→ Task requirements
Write out again, exactly, the lines below starting at the one with "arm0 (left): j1" and ending at the one with "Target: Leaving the".

→ Data below
◇ ◇ ◇ ◇
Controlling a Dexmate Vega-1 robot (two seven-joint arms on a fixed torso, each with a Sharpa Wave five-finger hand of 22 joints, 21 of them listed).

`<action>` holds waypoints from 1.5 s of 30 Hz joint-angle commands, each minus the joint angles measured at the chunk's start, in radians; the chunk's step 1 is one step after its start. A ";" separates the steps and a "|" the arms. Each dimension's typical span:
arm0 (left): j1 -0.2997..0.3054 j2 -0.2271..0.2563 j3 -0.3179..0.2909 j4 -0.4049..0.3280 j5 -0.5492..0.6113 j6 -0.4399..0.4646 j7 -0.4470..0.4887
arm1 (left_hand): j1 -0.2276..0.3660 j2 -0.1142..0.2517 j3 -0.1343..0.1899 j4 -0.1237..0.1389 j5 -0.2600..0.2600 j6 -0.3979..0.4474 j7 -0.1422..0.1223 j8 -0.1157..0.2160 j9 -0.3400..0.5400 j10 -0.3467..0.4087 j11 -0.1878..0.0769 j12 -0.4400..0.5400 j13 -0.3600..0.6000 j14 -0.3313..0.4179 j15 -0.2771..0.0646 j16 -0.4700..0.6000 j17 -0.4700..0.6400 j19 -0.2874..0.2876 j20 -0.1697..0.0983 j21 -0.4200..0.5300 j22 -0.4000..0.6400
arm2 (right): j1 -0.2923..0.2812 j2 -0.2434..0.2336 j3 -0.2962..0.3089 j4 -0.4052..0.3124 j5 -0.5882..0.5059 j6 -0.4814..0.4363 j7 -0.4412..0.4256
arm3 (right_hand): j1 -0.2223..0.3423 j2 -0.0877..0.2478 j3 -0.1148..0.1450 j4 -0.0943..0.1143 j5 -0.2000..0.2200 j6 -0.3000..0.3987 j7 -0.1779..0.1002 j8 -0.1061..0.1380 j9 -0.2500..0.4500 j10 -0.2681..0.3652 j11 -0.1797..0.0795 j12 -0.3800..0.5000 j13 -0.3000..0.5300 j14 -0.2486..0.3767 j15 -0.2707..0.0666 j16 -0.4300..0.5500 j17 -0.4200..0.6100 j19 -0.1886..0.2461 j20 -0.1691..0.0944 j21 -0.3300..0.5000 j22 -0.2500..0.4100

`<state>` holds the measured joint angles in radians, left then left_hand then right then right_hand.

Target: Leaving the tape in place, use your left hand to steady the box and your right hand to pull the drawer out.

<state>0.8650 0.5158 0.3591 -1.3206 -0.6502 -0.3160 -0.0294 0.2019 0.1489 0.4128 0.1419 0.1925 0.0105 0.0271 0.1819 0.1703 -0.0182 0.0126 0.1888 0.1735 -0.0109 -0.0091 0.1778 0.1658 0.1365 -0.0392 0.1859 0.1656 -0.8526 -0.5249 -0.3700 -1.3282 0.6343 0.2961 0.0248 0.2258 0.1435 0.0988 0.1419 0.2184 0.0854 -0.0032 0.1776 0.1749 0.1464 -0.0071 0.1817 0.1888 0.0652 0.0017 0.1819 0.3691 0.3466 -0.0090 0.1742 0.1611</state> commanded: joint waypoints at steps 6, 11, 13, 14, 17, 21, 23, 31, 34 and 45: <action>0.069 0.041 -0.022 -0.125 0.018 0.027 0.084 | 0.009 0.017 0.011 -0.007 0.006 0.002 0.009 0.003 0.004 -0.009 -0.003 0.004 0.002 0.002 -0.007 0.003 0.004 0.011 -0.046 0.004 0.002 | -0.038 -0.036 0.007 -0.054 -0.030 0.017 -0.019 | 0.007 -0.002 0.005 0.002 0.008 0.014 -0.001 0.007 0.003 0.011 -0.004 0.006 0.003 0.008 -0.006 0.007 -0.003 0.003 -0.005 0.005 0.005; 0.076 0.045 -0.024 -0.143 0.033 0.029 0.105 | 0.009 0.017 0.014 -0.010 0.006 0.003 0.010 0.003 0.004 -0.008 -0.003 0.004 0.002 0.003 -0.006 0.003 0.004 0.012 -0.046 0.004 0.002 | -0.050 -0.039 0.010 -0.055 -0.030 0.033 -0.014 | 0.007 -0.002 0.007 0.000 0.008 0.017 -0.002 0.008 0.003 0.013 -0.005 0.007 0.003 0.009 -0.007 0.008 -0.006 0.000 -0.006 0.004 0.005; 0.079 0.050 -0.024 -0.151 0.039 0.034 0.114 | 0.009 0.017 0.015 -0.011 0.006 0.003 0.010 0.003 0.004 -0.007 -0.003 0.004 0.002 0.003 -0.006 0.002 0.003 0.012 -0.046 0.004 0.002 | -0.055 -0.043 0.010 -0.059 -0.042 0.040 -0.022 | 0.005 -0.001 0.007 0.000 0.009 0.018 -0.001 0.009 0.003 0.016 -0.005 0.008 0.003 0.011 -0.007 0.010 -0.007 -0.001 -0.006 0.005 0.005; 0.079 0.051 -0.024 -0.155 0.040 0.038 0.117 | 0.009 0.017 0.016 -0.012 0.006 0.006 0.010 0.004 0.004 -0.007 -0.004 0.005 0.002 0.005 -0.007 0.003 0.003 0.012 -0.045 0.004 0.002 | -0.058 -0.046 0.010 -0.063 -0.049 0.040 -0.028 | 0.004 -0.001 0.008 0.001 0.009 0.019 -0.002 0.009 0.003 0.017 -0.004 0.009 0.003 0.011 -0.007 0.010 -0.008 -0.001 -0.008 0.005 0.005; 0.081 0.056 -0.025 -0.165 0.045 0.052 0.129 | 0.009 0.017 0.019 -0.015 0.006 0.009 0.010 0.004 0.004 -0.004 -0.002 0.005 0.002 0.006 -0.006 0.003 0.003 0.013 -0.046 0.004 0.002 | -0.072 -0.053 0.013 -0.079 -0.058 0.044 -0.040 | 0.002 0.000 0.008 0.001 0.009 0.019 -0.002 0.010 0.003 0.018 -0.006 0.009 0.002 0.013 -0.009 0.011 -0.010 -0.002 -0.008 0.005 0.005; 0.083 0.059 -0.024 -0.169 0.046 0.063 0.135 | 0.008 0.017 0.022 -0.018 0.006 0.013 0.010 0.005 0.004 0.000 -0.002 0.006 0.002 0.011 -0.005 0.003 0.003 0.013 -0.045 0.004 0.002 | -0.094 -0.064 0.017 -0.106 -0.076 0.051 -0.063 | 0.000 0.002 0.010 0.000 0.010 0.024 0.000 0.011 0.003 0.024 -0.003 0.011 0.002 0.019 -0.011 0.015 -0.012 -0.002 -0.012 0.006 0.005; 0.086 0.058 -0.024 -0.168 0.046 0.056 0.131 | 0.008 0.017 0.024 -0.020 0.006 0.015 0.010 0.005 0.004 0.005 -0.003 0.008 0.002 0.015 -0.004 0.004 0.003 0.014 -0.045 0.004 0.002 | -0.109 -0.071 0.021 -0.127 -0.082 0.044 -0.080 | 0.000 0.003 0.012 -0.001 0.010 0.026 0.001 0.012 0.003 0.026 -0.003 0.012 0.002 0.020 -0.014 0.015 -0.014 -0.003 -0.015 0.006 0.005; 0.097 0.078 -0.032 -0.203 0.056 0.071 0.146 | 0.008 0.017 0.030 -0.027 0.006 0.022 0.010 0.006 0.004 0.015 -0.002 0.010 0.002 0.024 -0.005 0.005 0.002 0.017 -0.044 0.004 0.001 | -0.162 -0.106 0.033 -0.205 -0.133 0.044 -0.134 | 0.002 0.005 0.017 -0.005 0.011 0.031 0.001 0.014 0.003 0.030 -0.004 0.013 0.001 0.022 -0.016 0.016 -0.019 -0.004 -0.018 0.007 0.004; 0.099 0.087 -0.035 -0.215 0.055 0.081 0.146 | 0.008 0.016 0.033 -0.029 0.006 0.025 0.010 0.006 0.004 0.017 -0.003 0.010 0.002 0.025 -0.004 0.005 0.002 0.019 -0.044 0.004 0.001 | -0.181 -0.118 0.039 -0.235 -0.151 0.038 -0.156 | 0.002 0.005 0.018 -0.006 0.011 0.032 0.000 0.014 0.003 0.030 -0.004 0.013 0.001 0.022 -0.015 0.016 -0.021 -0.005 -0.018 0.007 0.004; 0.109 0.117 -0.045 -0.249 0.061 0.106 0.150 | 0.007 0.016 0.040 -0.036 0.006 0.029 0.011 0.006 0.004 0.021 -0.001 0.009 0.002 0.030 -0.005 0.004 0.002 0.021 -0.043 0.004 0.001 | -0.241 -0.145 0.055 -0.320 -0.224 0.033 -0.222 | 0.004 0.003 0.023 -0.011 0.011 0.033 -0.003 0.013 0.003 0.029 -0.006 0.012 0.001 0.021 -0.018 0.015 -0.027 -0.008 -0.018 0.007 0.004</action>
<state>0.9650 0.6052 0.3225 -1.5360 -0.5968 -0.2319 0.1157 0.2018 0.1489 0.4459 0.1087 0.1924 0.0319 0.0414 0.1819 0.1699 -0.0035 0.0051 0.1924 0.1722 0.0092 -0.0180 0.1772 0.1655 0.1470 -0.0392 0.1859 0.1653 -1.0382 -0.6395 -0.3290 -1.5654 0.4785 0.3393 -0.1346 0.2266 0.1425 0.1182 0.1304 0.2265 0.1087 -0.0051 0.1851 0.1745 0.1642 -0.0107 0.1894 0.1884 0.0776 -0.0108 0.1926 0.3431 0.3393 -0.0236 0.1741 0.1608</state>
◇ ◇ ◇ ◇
→ Answer to the exercise
arm0 (left): j1 -0.2997..0.3054 j2 -0.2271..0.2563 j3 -0.3179..0.2909 j4 -0.4049..0.3280 j5 -0.5492..0.6113 j6 -0.4399..0.4646 j7 -0.4470..0.4887
arm1 (left_hand): j1 -0.2276..0.3660 j2 -0.1142..0.2517 j3 -0.1343..0.1899 j4 -0.1237..0.1389 j5 -0.2600..0.2600 j6 -0.3979..0.4474 j7 -0.1422..0.1223 j8 -0.1157..0.2160 j9 -0.3400..0.5400 j10 -0.3467..0.4087 j11 -0.1878..0.0769 j12 -0.4400..0.5400 j13 -0.3600..0.6000 j14 -0.3313..0.4179 j15 -0.2771..0.0646 j16 -0.4700..0.6000 j17 -0.4700..0.6400 j19 -0.2874..0.2876 j20 -0.1697..0.0983 j21 -0.4200..0.5300 j22 -0.4000..0.6400
arm2 (right): j1 -0.2923..0.2812 j2 -0.2434..0.2336 j3 -0.2962..0.3089 j4 -0.4052..0.3124 j5 -0.5882..0.5059 j6 -0.4814..0.4363 j7 -0.4412..0.4256
arm3 (right_hand): j1 -0.2223..0.3423 j2 -0.0877..0.2478 j3 -0.1148..0.1450 j4 -0.0943..0.1143 j5 -0.2000..0.2200 j6 -0.3000..0.3987 j7 -0.1779..0.1002 j8 -0.1061..0.1380 j9 -0.2500..0.4500 j10 -0.2681..0.3652 j11 -0.1797..0.0795 j12 -0.3800..0.5000 j13 -0.3000..0.5300 j14 -0.2486..0.3767 j15 -0.2707..0.0666 j16 -0.4300..0.5500 j17 -0.4200..0.6100 j19 -0.1886..0.2461 j20 -0.1691..0.0944 j21 -0.3300..0.5000 j22 -0.2500..0.4100

`<state>` holds the measured joint angles in radians, left then left_hand then right then right_hand.

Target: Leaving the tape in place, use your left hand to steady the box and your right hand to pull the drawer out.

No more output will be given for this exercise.